-- Work request --
Among the lines of the records, please find those that contain the word "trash" and copy them.
>>>>>
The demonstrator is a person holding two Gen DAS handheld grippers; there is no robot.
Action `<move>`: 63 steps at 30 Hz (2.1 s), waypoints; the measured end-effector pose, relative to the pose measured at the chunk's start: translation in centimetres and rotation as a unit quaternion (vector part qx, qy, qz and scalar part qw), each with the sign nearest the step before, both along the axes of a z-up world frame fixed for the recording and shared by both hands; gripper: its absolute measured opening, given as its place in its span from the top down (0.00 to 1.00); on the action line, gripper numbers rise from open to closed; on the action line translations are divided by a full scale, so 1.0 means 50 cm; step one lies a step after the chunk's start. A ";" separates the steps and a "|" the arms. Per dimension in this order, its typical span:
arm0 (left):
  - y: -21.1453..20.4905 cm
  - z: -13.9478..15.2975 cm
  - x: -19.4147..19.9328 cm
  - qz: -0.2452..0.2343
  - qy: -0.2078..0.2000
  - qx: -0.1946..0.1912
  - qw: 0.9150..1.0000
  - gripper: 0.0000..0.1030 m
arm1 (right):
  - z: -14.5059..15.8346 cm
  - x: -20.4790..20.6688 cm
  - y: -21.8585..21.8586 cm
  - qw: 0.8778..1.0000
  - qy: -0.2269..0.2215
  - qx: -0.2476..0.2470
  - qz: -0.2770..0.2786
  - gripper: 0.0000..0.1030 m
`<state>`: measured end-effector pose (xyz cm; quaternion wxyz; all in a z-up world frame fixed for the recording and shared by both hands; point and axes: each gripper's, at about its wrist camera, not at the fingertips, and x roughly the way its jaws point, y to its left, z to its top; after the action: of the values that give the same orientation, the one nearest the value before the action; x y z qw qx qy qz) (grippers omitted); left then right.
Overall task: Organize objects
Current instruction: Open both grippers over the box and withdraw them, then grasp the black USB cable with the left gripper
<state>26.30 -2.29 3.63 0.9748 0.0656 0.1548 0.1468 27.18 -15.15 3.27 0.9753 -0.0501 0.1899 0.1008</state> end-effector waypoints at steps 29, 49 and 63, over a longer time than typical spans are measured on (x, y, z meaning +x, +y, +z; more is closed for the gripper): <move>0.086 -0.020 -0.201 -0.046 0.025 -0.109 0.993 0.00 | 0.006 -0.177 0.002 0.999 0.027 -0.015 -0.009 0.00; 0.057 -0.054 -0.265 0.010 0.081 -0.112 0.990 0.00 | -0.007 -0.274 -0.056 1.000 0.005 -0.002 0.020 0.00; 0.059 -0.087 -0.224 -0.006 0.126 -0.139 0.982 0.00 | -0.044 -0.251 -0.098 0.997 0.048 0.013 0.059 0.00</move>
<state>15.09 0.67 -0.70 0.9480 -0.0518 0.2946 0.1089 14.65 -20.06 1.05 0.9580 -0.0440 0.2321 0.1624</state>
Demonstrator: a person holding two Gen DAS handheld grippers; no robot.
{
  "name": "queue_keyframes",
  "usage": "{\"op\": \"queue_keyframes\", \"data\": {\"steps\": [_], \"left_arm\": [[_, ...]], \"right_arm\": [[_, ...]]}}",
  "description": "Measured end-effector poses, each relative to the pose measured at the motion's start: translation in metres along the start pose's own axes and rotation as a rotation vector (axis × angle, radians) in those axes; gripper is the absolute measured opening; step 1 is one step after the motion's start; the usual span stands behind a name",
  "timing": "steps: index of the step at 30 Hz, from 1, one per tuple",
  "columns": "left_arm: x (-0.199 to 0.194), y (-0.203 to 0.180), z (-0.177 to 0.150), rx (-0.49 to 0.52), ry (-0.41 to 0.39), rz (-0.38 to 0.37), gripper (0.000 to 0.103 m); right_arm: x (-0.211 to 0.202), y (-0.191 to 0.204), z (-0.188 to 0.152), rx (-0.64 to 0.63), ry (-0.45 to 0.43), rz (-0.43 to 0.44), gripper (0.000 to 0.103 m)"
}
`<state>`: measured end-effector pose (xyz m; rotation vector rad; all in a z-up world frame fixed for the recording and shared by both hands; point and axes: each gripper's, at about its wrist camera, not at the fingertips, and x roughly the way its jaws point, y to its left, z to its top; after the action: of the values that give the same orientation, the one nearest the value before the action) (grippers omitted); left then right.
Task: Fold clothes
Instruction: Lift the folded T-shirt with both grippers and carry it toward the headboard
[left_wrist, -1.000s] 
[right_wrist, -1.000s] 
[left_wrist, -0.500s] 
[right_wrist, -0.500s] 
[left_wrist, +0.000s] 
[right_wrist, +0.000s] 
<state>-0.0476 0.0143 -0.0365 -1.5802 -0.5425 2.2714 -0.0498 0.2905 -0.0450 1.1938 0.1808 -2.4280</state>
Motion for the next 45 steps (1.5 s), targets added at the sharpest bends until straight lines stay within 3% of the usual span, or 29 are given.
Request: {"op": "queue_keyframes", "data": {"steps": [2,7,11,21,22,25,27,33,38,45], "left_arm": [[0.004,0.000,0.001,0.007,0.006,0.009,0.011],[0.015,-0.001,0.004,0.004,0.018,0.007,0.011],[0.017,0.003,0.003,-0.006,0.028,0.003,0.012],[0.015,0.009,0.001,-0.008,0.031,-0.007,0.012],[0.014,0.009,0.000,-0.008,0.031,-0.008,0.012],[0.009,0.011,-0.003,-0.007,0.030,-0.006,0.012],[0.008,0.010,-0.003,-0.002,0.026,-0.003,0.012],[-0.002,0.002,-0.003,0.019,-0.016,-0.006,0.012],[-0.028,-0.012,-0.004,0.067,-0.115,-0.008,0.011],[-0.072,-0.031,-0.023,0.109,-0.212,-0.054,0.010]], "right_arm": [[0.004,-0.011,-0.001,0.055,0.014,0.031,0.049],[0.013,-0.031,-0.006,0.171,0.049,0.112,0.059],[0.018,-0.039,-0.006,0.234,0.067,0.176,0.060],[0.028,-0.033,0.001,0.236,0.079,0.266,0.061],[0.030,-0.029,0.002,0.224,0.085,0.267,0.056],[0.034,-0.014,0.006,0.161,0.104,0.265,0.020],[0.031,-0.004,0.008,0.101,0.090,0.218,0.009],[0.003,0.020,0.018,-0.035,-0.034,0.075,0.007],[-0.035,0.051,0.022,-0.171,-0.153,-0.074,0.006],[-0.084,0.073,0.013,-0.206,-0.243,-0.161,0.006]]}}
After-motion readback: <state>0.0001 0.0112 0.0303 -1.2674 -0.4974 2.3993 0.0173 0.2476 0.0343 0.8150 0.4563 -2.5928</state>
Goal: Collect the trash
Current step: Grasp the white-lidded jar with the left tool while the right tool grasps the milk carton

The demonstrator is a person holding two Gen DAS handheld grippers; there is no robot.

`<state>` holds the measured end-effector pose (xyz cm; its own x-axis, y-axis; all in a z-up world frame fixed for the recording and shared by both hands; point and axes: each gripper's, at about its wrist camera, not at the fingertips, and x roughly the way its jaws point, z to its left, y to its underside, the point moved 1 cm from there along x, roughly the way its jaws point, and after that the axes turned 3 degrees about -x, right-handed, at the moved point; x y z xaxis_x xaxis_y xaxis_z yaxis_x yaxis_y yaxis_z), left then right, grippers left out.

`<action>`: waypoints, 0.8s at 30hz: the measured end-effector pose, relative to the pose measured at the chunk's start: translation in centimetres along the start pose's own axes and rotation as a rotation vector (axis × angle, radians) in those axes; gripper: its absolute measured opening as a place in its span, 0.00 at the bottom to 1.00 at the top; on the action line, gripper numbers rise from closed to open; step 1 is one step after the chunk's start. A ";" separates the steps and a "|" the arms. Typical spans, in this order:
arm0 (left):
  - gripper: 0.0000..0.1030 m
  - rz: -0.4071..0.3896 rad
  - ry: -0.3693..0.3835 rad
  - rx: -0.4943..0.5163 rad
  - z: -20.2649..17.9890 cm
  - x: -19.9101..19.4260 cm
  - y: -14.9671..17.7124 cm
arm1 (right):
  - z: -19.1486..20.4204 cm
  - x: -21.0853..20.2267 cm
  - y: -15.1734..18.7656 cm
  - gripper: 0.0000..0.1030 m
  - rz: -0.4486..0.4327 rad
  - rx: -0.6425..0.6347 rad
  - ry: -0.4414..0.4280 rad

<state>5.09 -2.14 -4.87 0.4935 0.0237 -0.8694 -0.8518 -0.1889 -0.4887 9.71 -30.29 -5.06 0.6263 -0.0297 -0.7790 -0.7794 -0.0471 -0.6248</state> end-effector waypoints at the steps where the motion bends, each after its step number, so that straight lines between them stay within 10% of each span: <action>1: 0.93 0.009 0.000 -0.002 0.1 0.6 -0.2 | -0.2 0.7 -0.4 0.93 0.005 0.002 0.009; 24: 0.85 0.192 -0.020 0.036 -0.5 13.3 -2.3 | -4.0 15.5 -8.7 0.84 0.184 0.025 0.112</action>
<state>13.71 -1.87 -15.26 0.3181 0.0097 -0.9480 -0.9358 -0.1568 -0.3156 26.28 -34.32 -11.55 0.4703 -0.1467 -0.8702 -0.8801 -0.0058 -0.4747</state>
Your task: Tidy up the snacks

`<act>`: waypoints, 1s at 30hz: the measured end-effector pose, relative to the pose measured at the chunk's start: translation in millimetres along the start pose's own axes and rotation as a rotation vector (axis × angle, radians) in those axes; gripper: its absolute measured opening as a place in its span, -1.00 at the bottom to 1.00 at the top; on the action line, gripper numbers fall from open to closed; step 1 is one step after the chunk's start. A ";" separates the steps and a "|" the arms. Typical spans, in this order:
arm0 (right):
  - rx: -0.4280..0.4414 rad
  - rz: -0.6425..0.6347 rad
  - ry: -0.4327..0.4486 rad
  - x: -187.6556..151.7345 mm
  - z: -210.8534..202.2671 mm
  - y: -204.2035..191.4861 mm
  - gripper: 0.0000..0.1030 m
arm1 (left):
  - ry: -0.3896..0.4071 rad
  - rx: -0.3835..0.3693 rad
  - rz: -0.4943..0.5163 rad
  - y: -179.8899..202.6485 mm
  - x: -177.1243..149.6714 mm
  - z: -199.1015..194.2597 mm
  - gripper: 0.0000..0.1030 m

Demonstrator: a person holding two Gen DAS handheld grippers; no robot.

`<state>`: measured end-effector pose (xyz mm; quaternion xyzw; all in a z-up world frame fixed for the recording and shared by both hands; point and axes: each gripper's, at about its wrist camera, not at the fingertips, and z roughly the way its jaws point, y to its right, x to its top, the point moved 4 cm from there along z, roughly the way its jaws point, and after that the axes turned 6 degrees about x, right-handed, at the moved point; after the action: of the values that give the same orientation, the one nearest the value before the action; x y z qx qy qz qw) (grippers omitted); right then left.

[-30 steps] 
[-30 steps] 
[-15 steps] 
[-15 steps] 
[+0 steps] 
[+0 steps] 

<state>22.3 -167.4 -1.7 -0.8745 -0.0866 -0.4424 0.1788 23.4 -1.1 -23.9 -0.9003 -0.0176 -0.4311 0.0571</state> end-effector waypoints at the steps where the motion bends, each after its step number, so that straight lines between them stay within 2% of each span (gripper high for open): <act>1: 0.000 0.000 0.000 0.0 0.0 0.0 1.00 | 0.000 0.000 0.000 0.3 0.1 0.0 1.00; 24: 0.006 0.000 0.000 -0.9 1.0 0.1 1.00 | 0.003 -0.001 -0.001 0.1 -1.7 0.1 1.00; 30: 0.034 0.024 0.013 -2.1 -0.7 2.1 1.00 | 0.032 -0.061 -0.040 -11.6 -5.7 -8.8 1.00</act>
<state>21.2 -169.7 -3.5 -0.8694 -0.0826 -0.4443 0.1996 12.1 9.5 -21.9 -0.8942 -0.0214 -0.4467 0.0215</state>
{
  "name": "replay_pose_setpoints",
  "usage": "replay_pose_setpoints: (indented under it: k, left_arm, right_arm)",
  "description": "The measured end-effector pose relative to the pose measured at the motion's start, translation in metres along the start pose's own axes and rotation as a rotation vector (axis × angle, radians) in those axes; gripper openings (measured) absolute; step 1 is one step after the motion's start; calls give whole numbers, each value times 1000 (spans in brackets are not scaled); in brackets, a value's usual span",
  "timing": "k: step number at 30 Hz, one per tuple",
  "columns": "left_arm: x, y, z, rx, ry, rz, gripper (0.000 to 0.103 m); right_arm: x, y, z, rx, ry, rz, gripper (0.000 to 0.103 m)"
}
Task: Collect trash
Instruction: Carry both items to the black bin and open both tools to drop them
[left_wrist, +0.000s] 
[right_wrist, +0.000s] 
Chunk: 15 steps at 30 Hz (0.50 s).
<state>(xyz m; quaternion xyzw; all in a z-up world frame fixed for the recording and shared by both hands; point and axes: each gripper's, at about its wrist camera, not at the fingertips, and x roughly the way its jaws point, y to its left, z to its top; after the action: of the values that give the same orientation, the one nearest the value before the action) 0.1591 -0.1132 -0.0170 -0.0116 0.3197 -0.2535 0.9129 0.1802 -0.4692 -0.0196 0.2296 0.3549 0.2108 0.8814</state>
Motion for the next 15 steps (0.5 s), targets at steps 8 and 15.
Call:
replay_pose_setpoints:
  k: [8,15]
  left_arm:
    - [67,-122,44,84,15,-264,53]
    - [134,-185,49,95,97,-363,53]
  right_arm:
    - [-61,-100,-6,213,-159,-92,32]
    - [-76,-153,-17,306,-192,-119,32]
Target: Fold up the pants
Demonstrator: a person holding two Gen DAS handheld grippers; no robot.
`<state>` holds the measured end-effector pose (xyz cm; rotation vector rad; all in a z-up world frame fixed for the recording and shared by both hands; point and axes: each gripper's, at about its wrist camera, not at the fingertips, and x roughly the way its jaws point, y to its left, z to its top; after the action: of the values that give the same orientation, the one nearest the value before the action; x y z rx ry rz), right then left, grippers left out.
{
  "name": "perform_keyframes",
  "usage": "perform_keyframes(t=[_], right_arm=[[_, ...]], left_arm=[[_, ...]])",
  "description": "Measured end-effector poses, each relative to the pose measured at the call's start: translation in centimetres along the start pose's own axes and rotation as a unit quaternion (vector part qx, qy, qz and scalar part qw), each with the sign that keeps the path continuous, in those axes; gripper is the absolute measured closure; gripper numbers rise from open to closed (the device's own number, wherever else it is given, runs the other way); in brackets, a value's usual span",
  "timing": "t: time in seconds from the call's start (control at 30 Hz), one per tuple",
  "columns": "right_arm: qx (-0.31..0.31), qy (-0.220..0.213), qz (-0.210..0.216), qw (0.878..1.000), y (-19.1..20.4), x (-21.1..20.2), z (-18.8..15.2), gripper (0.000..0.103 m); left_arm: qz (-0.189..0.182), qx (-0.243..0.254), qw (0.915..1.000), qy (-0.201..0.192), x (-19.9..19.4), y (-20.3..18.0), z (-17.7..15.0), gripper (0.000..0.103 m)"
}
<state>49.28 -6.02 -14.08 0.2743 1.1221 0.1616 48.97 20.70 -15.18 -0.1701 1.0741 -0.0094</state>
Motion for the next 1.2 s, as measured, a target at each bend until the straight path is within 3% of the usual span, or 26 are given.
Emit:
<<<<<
-- Result for this task --
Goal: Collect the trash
Task: Collect trash

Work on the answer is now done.